Job-hopping is becoming increasingly common in the employment market. Even long service award winner Lilian Hui, purchasing manager of Sheraton Hong Kong Hotel and Towers, was not immune.
"After two years in the hotel's reservations department, I set out to look for a new position in another five-star hotel so that I could experience something different. I wanted to remain in the industry, but I was curious to see how other companies run their hotels," Ms Hui recalls.
Ms Hui put out the word about her intentions, but before she could take any action she was offered a position as secretary in the purchasing department. That move proved permanent. Currently in her 30th year with Sheraton, Ms Hui's adventurous spirit has been satisfied by the many challenges and opportunities that have come her way over the years. Thanks to an extensive range of training, Ms Hui continues to excel in her job.
On one remarkable task where she had to arrange the delivery of a large volume of decorating materials in a 20-feet container for a conference in New York in only three weeks —a job that would normally take six weeks, Ms Hui efficiently completed the task and the event took place without a hitch.
She credits the entire team for that particular success. "People from different departments helped, from labelling items to writing addresses and moving objects around. It is working with my friendly and helpful colleagues that keeps me motivated," Ms Hui notes.
Since switching from her role in reservations to purchasing, Ms Hui has been working with a wide range of people, both within the hotel and externally. She believes in extending the same respect to everybody, as she finds this is the key to a communicative and harmonious working environment.
Ms Hui also derives job satisfaction from the constantly changing and highly demanding nature of the hotel industry. As the head of the purchasing team, she is constantly seeking ways to improve things in her department.
"As we provide the freshest food to our guests, our kitchen colleagues in the food and beverage outlets must review their requests for food items every day so that we do not overstock. Years ago, it was a time-consuming manual procedure. To streamline ordering, I suggested a computer programme, which helped to reduce the workload substantially," she says.
"Adhere to our role as the gatekeeper"
While the new system was being introduced, Ms Hui's department collected information from all kitchens to set up a daily electronic "market list". When the programme was ready, Ms Hui went around to explain how it worked and ensured that the Chef de Cuisine of every outlet understood how to use the system in the most efficient manner.
"Different people respond differently to new ideas. It is therefore important to emphasise the advantages of a new system, and let the users experience the benefits for themselves. Once again, this boils down to mutual respect in communication with colleagues," Ms Hui notes.

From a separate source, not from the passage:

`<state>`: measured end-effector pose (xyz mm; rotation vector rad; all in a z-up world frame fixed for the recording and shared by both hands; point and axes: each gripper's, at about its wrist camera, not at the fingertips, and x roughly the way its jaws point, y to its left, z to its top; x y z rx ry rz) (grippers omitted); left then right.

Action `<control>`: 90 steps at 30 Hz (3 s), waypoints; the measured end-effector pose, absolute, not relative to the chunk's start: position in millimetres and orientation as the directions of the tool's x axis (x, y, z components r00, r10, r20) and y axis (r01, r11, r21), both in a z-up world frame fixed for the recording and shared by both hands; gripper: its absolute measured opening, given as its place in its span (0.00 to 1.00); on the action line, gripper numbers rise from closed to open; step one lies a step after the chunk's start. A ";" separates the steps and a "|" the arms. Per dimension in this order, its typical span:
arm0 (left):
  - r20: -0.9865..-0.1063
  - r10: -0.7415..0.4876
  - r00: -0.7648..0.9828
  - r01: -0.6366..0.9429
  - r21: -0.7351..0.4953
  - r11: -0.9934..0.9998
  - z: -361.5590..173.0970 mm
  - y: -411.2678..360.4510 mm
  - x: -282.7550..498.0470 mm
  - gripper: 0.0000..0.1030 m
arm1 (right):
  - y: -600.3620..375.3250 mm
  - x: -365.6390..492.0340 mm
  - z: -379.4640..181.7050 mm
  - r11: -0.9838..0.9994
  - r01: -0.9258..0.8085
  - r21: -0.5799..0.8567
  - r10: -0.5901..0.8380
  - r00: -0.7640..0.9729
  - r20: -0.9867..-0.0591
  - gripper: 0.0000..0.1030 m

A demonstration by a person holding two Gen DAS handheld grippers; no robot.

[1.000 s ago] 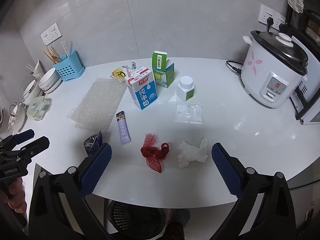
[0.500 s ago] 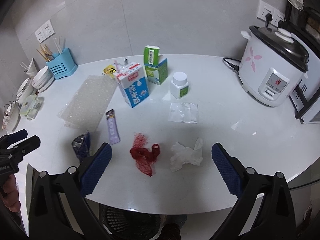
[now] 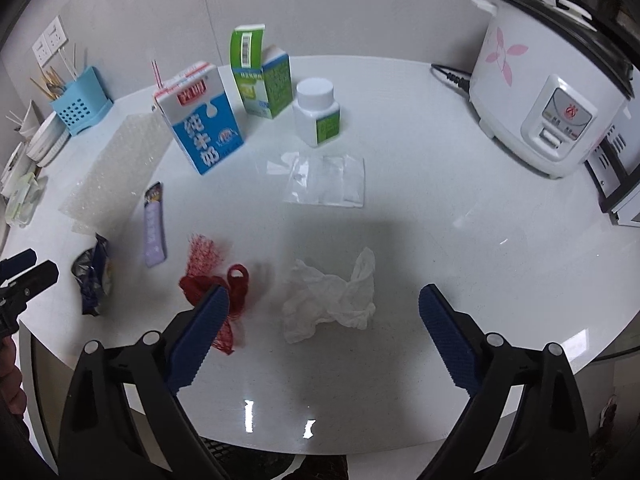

Sheraton Hong Kong is well aware of the general trend towards health consciousness and the growing demand for wholesome food. In view of this, Ms Hui works for the benefit of both the hotel and its guests through a continuous quest for knowledge, analysing customer requests and honing the purchasing system.
"This is particularly important for Sheraton Hong Kong, where quality is always a priority. Also, since the purchasing department is the point of entry for every single food item that comes through from the supplier to the customer's plate, we must adhere to our role as the gatekeeper, along with other team members," she adds.
Sheraton Hong Kong Hotel and Towers attained a "Hazard Analysis and Critical Control Points" (HACCP) certificate in 2006 and a ISO22000 certificate this August. In order to maintain the highest levels of food quality and hygiene, the HACCP team works together with the hotel's purchasing department to set stringent standards for suppliers. The range of initiatives includes site visits to supplier warehouses, issuing detailed instructions for packing materials, temperature controls and delivery procedures, and reviewing them regularly.
"We execute every step of the process perfectly. I remain very focused during office hours, so that my team will take their job seriously too. But when it comes to lunchtime, I enjoy relaxing with my colleagues so that we can enjoy the break together," she says.